Avevamo chiuso il 2019 con una decisa contrazione dei crediti deteriorati che lasciava ben sperare rispetto al confronto storico con la crisi, che a fine 2007, aveva segnato uno scenario di doppia recessione nei 5 anni successivi, crisi significativa che non ha lasciato indenni né le banche, né i cittadini e tantomeno i risparmiatori.
Effetto dovuto principalmente alla cessione ingente di tali posizioni problematiche da parte delle banche italiane, in sintonia con le indicazioni delle Autorità di vigilanza e del favore del mercato pronto ad accogliere nuove cartolarizzazioni in uno scenario che sembrava lasciarsi il peggio alle spalle.
2019 concluso con bilanci delle banche più leggeri in vista degli stress test europei previsti nel 2020 e cauto ottimismo sulla crescita del Bel Paese, tanto da migliorare il nostro CET1 medio e ridurre il divario con la media delle banche europee sulla solidità patrimoniale.
Sotto uragano Covid, il 20 marzo scorso, il Fondo Monetario Internazionale ha pubblicato i risultati relativi alla valutazione periodica del settore finanziario dell’Italia, con particolare attenzione al rischio sistemico e alla gestione di eventuali crisi bancarie. In sintesi, pur ravvisando un miglioramento della qualità patrimoniale delle banche italiane, il FMI ha sottolineato ancora l’esistenza di vulnerabilità, soprattutto a causa dei bassi margini di redditività del settore. Inoltre, ha confermato l’orientamento di limitare al minimo possibile l’utilizzo delle risorse pubbliche ai casi in cui potrebbe essere messa in pericolo la stabilità finanziaria, sconsigliando di avvalersi dei sistemi di garanzia dei depositi a tutela preventiva delle crisi, che invece, sia secondo il MEF che secondo la Banca d’Italia, servono proprio a scongiurare dissesti e ad evitare l’intervento pubblico.
Rimandati gli stress test al 2021 per tutti, c’è da chiedersi come le nostre banche, che sono imprese a tutti gli effetti, affronteranno ciò che resta di questo anno nebuloso.

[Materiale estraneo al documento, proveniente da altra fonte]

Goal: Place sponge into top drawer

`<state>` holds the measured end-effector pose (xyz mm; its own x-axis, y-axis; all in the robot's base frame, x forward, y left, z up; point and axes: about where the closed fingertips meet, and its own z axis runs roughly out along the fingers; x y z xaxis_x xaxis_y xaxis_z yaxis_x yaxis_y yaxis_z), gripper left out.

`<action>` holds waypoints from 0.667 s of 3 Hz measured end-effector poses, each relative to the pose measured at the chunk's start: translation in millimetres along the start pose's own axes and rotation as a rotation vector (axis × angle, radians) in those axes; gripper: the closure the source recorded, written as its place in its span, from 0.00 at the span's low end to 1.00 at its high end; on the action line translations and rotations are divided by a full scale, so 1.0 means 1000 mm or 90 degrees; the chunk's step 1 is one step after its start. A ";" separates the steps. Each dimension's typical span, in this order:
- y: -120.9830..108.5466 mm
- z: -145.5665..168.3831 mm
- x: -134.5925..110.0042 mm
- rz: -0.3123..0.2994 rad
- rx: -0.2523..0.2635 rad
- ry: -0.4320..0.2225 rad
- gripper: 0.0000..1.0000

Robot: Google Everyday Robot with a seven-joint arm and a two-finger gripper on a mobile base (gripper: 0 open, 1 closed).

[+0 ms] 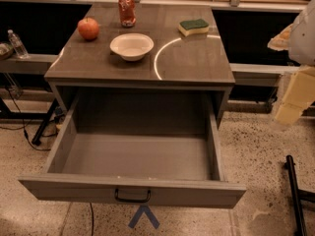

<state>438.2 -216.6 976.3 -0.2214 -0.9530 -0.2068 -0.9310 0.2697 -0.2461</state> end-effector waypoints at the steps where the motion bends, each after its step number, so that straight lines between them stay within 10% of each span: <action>1: 0.000 0.000 0.000 0.000 0.000 0.000 0.00; 2: -0.033 0.014 -0.009 -0.003 0.004 -0.036 0.00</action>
Offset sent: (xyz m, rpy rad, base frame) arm 0.0988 0.0008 -0.0106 0.1357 -0.0438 0.0473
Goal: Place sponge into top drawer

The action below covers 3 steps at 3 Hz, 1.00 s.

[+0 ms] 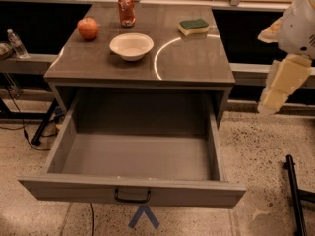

Non abbiamo i numeri economici e finanziari reali definitivi per adesso, ma provando a immaginare il secondo semestre, dobbiamo mettere in conto che, per tutti, e soprattutto per le banche di medie dimensioni, si affacciano aumenti probabili di NPL.
Quindi, in questa fase si sta giocando una partita che non è sempre visibile agli occhi.
C’è chi sta accantonando in bilancio le coperture necessarie per far fronte alla situazione di possibili inadempienze e riscossioni, a causa delle aumentate difficoltà di aziende e privati di fronte a questa situazione economica difficilissima.
C’è chi, invece, è in fase finale dal liberarsi di questi crediti deteriorati in parte significativa, una volta per tutte, risanandosi per rappresentare un buon partner nel futuro.
E poi c’è chi cerca un matrimonio per rafforzarsi, in vista di traghettarsi più forte in questo oceano di alte onde, verso una veste più consolidata, ma non è cosa facile trovare il giusto connubio.
Così sotto il sole di probabili fusioni anche il mondo delle banche italiane cambierà.
E dopo questa pandemia ritroveremo nuove insegne e nuovi uffici, ma anche meno filiali e un mondo più digitale.
Certo è un’accelerazione in corso, ma dove non arriveranno i matrimoni, confidiamo almeno che le autorità europee ci vengano incontro nella valutazione dei rischi, dato che, in corso d’opera, non potranno diminuire.